Task directions:
An exact copy of the listing is what is needed; please output it in full.

Information supplied:
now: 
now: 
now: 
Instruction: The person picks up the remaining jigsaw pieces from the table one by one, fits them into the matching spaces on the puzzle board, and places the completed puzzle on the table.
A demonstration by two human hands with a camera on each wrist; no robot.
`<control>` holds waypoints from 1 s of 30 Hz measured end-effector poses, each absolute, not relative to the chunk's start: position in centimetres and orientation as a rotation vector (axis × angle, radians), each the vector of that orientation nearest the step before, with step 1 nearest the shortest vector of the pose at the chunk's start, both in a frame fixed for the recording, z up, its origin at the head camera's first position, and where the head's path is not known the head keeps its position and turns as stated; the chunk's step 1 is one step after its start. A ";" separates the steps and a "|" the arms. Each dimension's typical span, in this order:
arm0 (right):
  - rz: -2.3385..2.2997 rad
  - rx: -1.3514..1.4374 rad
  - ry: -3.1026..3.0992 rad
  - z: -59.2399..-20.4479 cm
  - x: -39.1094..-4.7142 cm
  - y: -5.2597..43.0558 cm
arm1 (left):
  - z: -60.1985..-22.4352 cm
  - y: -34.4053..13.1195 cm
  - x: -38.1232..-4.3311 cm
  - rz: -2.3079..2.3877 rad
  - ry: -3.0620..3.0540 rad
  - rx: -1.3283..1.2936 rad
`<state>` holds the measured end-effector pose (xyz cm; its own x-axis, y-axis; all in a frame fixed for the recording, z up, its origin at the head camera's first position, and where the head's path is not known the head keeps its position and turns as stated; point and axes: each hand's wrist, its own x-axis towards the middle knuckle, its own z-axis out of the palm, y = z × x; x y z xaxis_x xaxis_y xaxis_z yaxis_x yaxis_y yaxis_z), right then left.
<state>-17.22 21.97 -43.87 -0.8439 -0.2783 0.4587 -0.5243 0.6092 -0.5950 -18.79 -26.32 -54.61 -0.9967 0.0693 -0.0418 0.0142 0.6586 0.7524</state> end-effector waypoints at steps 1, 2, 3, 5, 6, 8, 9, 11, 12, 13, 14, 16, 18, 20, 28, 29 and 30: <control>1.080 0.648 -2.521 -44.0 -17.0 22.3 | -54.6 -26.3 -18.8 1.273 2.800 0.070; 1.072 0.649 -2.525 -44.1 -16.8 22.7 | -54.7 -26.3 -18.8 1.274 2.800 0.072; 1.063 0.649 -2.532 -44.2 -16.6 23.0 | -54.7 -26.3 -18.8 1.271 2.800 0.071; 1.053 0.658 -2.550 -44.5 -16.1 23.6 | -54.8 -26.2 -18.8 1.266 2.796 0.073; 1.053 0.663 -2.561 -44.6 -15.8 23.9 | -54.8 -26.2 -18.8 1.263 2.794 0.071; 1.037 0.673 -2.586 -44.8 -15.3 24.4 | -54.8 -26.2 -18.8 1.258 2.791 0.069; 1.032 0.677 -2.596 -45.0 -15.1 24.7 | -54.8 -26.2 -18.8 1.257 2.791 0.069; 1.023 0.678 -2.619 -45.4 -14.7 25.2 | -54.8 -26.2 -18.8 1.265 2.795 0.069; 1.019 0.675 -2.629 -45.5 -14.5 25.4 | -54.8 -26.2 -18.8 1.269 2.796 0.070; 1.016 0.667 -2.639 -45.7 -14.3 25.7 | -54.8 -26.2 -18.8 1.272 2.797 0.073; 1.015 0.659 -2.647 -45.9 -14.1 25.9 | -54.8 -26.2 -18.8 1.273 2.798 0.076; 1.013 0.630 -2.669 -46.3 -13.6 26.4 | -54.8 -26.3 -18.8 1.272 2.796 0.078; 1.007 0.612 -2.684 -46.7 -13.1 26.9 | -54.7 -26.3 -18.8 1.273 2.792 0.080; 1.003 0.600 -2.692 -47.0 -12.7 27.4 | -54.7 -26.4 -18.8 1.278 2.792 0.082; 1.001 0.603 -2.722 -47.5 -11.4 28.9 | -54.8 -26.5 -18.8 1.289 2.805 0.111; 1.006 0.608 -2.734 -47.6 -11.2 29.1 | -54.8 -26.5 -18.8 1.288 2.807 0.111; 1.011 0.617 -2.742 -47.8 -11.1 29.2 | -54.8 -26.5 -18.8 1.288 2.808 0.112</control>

Finished exercise:
now: 
now: 
now: 
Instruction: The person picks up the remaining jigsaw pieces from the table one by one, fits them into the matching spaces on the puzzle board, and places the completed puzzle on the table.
A demonstration by two human hands with a camera on each wrist; no robot.
`<control>` holds waypoints from 1 s of 30 Hz measured end-effector poses, each absolute, not relative to the chunk's start: position in centimetres and orientation as a rotation vector (axis × angle, radians), each the vector of that orientation nearest the step before, with step 1 nearest the shortest vector of the pose at the chunk's start, both in a frame fixed for the recording, z up, its origin at the head camera's first position, and where the head's path is not known the head keeps its position and turns as stated; the chunk's step 1 is one step after its start. A ";" separates the steps and a "|" the arms. Each dimension's typical span, in this order:
arm0 (right):
  - rz: -2.3385..2.2997 rad
  - rx: -1.3514..1.4374 rad
  - ry: -3.1026..3.0992 rad
  - z: -59.2399..-20.4479 cm
  - x: -39.1094..-4.7142 cm
  - y: -5.2597..43.0558 cm
arm1 (left):
  - z: -60.1985..-22.4352 cm
  - y: -34.4053..13.1195 cm
  - x: -38.1232..-4.3311 cm
  - rz: -2.3079..2.3877 rad
  - ry: -3.0620..3.0540 rad
  - rx: -1.3283..1.2936 rad
`<state>` holds the measured end-effector pose (xyz cm; its own x-axis, y-axis; all in a frame fixed for the recording, z up, its origin at the head camera's first position, and where the head's path is not known the head keeps its position and turns as stated; point and axes: each hand's wrist, its own x-axis towards the middle knuckle, its own z-axis out of the palm, y = z × x; x y z xaxis_x xaxis_y xaxis_z yaxis_x yaxis_y yaxis_z), right then left.
<state>-17.22 21.97 -43.87 -0.8439 -0.2783 0.4587 -0.5243 0.6092 -0.5950 -18.79 -26.32 -54.61 -0.9967 0.0693 -0.0418 0.0142 0.6586 0.7524</state> end-effector waypoints at steps 1, 2, 3, 5, 6, 8, 9, 11, 12, 13, 14, 16, 18, 20, 28, 29 and 30: <control>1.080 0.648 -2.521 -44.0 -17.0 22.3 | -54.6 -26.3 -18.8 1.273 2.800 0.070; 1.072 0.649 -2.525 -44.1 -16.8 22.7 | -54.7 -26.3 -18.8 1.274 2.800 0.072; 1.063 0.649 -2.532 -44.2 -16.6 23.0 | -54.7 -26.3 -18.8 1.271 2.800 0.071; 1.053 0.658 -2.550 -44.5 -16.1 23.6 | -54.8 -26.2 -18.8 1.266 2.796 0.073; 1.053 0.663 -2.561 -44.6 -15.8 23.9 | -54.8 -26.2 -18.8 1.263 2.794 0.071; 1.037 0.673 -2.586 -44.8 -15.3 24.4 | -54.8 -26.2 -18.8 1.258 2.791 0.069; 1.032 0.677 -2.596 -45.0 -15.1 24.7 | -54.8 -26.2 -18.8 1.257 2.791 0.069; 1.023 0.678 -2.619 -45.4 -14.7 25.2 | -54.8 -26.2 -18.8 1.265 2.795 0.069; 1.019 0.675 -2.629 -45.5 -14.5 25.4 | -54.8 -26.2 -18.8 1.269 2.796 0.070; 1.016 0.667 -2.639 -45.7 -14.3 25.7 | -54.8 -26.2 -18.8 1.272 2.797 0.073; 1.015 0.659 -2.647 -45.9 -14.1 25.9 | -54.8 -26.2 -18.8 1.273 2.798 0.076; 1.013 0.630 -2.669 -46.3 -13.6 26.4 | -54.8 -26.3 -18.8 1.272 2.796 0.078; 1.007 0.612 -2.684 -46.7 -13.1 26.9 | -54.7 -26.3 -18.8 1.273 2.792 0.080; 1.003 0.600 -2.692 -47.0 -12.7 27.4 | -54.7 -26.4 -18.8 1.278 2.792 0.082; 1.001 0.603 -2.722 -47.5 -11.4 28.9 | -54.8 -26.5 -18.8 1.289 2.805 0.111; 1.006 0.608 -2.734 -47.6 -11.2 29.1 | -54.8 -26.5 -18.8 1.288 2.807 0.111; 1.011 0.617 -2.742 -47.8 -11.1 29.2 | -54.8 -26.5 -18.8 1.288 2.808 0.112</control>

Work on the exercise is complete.